Mutek Ambience, bienvenido al vuelo

Fotos: Paulina López Abrimos la puerta y como protocolo de bienvenida nos recibe la presión de algunos sonidos densos, una cortina situada en cada rincón del BlackBerry. Los ahí presentes, reflejados a través de sombras mezcladas con matices en rojo, se regocijaban por la terapia de sanación de Rafael Anton Irrisari.

Con siete discos, Rafael es un músico en búsqueda de ambientes desde 2007. Artista que detona las capacidades sensoriales a través de sus sonidos, penetra en cada ser con fría y conmovedora nostalgia, su ejecución de anoche lo podría sustentar. Sus piezas permanentemente recalcan un despegue infinito, como una sensación de despertar sin fin alguno.

De pronto, podemos parpadear, los matices en rojo se realzan y la pausa entre artistas permite pasear la mente. Es evidente que la música exhibida lleva irremediablemente a la introspección, una terapia de ambiente sonoro que incita al debate íntimo. De pronto, las luces nuevamente se van, llegan más sonidos, ambient más estridente y sombrío.

Tim Hecker trepado sobre el templete, y las tonalidades que se posan sobre él van a negros. La semiosis sugiere campo suelto para Tim, quien mostró trabajo de inicios de su carrera ya para el final de los 200. Lo fascinante del ambient recae en los procesos creativos que rasgan la profundidad del autor, aunado a los métodos de creación. Bondadosa y artesanal condición para quienes crean ambientes desde el siglo XX, pues los métodos análogos guardan su textura, lo que los vuelve genuinos.

The Orb lo entienden desde ese punto, aunque no los exime de interactuar con nuevas plataformas para la creación de sonoridades. Lindo y versátil camino del productor. Las aclamaciones aparecieron, y aunque el curso de la sesión hasta ese punto estuvo cobijado por una cortina con brisa fría, Alex Paterson y Thomas Fehlmann inyectaron una dosis de tibieza en forma de gestos y saludos.

Frente a ellos se alcanzó a distinguir un árbol a escala, aunque la percepción de varios infería champiñones enormes. Al lado de aquella fauna, una figura lúcida. Gesto hidropónico para una selección que, sabíamos, se encaminaría a terrenos de percepción amplificada. Ellos bajo atuendo  casual, playera para Alex, cachucha y sudadera para Thomas. Cincuentones que todos quisiéramos de tíos.

Comenzaron lentos, se notaban intencionalmente aclimatados por la estela del acto anterior.

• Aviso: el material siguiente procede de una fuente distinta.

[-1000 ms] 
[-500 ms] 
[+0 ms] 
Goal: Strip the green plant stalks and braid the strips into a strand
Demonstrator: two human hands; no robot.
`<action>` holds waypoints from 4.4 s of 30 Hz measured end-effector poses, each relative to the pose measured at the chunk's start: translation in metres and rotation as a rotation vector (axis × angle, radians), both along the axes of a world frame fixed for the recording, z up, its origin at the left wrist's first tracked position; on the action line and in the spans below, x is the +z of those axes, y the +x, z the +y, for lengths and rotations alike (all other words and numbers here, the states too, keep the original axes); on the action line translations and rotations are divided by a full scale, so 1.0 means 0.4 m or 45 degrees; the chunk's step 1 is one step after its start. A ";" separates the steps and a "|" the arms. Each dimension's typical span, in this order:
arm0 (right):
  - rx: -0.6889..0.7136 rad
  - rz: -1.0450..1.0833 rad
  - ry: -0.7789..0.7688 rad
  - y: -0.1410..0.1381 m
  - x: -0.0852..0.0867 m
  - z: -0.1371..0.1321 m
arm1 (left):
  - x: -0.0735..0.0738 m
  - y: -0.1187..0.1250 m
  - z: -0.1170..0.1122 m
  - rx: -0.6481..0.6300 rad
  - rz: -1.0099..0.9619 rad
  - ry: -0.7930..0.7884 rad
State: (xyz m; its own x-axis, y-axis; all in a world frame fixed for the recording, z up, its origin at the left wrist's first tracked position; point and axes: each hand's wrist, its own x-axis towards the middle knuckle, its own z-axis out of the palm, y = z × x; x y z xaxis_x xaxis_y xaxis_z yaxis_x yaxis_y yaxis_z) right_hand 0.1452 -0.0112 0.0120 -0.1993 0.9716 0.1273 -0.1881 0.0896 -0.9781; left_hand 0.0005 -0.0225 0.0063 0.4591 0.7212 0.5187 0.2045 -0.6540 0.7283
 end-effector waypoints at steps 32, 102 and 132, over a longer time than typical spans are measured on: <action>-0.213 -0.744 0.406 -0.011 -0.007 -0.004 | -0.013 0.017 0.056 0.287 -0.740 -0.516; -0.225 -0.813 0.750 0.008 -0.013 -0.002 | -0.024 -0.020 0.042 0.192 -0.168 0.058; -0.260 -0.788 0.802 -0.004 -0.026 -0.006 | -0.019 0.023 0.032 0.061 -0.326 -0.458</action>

Encontrarse inmerso dentro de aquella sesión fue, además de un tren sin rumbo fijo, una cámara atemporal. Muchas de las piezas de The Orb le pegan a los ocho minutos de duración, dentro de aquella terapia varios no estuvimos sujetos al tiempo, solo nos dejamos llevar por su caudal de resonancias noventeras.

Reversiones a “Plateau” hechas delirantemente por alguien llamado All Hands. Prodigiosa referencia: todo el mundo aportando sus manos para generar una melodía en medio de la noche. La versatilidad del dúo fue bien recibida, de primera instancia algo de paranoia tras escuchar aleatoriamente trenes, mugidos de vaca o la voz de Lee Perry, paulatinamente entraron en algo más festivo. Entre ese viaje aparecieron, aunque incrementados de bpm, los acordes de “Little Fluffy Clouds”. Acto seguido, endorfinas.

Ambience fue de “clavadez” sonora, introspección, despegue permanente, armónico, capas de sonido densas, cremosas e impenetrables para la subversión mental. Entrar por la noche en aquel espacio fue sinónimo de inducción, posesión que quedó a cargo de tres actos categóricamente apreciables, que nos hizo pensar en el sonido y su infinitud.